» What is being asked: Output the full listing exactly.
# # #
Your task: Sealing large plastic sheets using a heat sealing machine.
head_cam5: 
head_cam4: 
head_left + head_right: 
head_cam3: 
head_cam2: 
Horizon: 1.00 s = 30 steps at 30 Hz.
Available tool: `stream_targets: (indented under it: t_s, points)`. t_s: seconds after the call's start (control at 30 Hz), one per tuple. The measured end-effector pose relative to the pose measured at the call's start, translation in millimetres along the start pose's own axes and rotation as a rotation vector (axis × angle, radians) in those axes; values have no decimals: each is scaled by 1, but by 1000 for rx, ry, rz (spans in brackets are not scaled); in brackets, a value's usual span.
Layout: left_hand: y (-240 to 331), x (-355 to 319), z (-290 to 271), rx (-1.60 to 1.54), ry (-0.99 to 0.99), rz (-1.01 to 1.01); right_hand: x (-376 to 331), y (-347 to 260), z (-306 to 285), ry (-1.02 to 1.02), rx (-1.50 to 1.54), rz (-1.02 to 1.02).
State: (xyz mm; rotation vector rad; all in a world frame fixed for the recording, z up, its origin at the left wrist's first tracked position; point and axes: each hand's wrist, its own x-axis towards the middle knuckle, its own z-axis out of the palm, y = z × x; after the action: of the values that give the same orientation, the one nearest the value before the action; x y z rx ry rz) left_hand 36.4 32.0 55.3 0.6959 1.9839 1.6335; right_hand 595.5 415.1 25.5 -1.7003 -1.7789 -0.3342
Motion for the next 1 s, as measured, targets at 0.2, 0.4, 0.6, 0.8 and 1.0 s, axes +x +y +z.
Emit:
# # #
» Answer to this problem:
Your task: Sealing large plastic sheets using a heat sealing machine.
head_cam5: 
head_cam4: 
head_left + head_right: 
head_cam3: 
head_cam2: 
Horizon: 1.00 s = 30 steps at 30 Hz.
Available tool: `stream_targets: (indented under it: t_s, points)`. t_s: seconds after the call's start (control at 30 Hz), one per tuple. The measured end-effector pose relative to the pose measured at the call's start, translation in millimetres along the start pose's own axes and rotation as a rotation vector (axis × angle, radians) in those axes; values have no decimals: each is scaled by 1, but by 1000 for rx, ry, rz (spans in brackets are not scaled); in brackets, a value's usual span.
Layout: left_hand: y (-240 to 331), x (-355 to 319), z (-290 to 271), rx (-1.60 to 1.54), ry (-0.99 to 0.99), rz (-1.01 to 1.01); right_hand: x (-376 to 331), y (-347 to 260), z (-306 to 285), ry (-1.02 to 1.02), rx (-1.50 to 1.54), rz (-1.02 to 1.02).
State: (xyz mm; rotation vector rad; all in a world frame fixed for the recording, z up, its origin at the left wrist's first tracked position; point and axes: each hand's wrist, its own x-axis towards the middle knuckle, its own z-axis out of the palm, y = z × x; after the action: of the values that give the same orientation, the one nearest the value before the action; x y z rx ry rz) left_hand 36.4 32.0 55.3 0.6959 1.9839 1.6335; right_hand 595.5 415.1 25.5 -1.7003 -1.7789 -0.3342
Motion for the next 1 s, as measured, targets at 0.2, 0.4, 0.6, 0.8 and 1.0 s, axes +x +y +z.
Emit:

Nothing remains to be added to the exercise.